San Sebastian Film Review: ‘Beyond Words’ – Variety

At a time when the world is more consumed than ever by the intricacies of immigration and expatriation, there’s a strange, conflicted privilege in being what one might call an invisible immigrant: one who blends so well into the social majority of their adoptive country that few might immediately identify them as an outsider, but still lacks the born-and-breds’ sense of personal security and belonging. That’s a quandary rarely addressed in contemporary cinema, so credit to Polish-Dutch filmmaker Urszula Antoniak — who has first-hand understanding of her subject — for articulating some of its trickier subtleties in her muted, stringently composed fourth feature “Beyond Words.” Complex identity politics don’t, however, necessarily make for compelling dramatic stakes in this slender story of a high-flying Berlin immigration lawyer hesitantly confronting his Polish birth roots after his estranged father makes an unexpected reappearance in his life.

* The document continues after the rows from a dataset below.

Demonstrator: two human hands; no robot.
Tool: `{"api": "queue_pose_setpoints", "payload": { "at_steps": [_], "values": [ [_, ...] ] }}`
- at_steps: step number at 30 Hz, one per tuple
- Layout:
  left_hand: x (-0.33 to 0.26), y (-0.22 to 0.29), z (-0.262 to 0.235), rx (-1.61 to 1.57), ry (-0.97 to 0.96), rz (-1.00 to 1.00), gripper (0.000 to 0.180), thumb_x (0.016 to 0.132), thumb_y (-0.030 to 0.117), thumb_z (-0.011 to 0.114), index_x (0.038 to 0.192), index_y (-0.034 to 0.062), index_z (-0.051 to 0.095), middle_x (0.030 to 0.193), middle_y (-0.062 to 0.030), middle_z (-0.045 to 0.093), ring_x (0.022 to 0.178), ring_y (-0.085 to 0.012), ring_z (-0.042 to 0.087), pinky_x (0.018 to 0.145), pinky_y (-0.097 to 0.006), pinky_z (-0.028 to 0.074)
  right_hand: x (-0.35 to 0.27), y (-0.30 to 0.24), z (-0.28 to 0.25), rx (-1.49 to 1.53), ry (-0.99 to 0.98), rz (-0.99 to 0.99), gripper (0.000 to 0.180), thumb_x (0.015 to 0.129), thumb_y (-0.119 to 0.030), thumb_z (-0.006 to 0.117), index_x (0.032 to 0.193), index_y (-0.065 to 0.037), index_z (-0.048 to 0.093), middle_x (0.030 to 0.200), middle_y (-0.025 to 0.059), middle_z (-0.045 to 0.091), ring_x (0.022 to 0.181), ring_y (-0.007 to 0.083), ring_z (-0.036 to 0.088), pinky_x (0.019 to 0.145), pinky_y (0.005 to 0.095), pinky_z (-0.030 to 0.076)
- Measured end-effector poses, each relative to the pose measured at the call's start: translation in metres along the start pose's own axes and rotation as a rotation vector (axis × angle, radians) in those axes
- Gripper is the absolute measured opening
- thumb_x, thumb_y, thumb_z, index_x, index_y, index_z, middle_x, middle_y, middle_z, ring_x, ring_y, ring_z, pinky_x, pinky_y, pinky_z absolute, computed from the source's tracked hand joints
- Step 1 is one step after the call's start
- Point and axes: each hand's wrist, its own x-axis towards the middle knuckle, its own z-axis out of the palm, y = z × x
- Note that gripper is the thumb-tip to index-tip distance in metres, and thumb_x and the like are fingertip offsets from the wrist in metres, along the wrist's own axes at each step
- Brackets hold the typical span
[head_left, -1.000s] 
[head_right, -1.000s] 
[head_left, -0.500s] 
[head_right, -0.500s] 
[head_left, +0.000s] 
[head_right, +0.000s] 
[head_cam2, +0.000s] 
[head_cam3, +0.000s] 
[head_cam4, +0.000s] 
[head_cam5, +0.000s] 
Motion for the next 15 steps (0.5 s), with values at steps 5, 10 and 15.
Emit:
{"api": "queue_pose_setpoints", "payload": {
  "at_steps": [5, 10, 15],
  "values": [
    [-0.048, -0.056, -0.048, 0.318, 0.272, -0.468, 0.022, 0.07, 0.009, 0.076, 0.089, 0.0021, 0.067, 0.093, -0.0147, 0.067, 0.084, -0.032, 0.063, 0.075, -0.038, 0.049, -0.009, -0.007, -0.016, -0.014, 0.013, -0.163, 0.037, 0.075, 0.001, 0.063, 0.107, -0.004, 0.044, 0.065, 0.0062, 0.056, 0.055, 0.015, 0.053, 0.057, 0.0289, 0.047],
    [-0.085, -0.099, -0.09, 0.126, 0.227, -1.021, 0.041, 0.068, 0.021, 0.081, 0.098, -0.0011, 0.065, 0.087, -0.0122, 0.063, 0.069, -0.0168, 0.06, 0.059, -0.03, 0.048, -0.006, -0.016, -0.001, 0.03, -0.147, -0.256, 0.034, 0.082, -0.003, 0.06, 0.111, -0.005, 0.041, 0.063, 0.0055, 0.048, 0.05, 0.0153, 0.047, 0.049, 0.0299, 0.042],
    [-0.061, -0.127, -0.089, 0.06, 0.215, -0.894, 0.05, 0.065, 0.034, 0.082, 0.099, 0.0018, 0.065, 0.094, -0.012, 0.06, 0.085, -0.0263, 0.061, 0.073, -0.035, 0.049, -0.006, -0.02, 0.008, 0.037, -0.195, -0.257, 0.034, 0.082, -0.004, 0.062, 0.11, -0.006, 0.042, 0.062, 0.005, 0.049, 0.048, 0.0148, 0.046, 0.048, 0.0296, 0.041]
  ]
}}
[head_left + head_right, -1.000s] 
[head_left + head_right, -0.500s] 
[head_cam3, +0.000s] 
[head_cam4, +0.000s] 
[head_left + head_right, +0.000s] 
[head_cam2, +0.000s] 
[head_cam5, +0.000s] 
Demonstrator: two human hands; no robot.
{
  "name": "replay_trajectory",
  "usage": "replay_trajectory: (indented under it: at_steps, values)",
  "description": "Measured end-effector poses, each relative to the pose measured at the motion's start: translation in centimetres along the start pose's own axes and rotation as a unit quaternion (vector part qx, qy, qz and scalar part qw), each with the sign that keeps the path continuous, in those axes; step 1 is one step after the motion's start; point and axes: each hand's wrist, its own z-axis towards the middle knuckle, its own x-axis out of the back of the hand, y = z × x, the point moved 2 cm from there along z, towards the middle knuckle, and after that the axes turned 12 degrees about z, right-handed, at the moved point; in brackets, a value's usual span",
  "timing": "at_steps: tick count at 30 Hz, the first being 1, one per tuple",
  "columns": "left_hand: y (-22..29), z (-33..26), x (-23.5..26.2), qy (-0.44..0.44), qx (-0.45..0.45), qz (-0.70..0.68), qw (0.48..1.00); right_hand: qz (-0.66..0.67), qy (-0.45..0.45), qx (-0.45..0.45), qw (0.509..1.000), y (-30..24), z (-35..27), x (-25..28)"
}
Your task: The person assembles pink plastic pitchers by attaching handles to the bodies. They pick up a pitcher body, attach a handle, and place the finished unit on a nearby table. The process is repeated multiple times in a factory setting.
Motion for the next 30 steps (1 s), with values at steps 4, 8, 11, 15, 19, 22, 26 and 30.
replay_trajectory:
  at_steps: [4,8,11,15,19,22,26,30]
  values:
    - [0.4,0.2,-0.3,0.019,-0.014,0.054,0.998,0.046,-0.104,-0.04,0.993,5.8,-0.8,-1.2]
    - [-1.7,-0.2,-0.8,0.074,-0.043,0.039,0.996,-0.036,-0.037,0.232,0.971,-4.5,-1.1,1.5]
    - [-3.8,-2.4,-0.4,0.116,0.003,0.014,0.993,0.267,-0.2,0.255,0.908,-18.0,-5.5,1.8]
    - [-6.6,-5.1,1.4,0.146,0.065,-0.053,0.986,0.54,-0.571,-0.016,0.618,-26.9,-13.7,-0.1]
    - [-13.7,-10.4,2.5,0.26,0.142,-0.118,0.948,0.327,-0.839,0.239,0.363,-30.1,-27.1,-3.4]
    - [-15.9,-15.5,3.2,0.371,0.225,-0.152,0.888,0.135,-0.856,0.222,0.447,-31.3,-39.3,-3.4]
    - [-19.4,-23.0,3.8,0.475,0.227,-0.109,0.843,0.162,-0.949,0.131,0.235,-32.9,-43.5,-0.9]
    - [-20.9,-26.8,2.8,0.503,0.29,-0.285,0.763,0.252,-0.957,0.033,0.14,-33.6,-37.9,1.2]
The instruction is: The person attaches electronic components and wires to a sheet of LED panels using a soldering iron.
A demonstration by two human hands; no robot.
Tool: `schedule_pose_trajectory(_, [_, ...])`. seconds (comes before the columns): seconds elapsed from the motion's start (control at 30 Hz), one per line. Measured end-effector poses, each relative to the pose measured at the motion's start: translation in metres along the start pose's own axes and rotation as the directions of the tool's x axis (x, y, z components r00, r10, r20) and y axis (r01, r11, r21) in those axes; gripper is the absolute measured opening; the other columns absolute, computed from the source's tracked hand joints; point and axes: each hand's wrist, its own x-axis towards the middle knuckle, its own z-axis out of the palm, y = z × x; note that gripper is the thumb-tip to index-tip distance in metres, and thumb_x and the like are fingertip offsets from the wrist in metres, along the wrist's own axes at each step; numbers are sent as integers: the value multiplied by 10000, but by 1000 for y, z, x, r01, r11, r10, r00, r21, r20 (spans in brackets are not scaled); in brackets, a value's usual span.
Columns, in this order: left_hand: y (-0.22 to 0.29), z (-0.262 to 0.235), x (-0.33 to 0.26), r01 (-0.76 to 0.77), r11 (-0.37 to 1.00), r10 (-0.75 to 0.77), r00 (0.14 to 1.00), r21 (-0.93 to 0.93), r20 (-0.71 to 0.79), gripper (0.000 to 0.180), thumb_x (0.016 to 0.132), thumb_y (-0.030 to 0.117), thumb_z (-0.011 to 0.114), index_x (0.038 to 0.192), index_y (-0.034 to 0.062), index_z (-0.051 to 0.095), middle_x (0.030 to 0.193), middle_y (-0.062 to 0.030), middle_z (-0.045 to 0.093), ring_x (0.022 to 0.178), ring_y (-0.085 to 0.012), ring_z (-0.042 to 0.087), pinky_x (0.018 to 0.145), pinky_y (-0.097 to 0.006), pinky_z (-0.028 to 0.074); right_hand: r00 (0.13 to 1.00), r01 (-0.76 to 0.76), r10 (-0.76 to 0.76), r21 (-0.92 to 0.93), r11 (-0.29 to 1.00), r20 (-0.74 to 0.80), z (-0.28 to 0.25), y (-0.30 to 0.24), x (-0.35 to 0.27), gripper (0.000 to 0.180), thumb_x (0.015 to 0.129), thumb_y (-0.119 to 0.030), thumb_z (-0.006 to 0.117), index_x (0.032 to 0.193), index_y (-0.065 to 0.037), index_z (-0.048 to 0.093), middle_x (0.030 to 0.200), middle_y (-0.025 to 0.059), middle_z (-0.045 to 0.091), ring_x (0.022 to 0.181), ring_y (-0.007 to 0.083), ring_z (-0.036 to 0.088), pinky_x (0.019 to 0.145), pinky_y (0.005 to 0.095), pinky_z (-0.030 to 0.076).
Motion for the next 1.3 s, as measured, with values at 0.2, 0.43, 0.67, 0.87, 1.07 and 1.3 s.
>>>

Shot in crisp, gleaming monochrome by Lennert Hillege and steadied by rising Polish star Jakub Gierszał’s quiet conviction in the lead, this is typically stern, studied fare from Antoniak — closer to the low-key humanism of her 2009 festival-smash debut “Nothing Personal” than the outright provocation of 2011’s “Code Blue,” even if a questionably judged final reel flirts with something more abrasive. Yet it’s hard to invest much feeling in its protagonist Michal, a chilly, wet-behind-the-ears suit who comes across as Patrick Bateman with skin-deep human-rights credentials, and keeps his most interesting issues to himself until the very end. Antoniak’s spare script doesn’t probe too deeply into his ruptured psyche, meaning much of “Beyond Words” falls in a curious tonal middle ground between earnest and ersatz.

We meet Michal as he’s considering — and ultimately brusquely rejecting — the case of a refugee African poet seeking sanctuary in Germany. Despite…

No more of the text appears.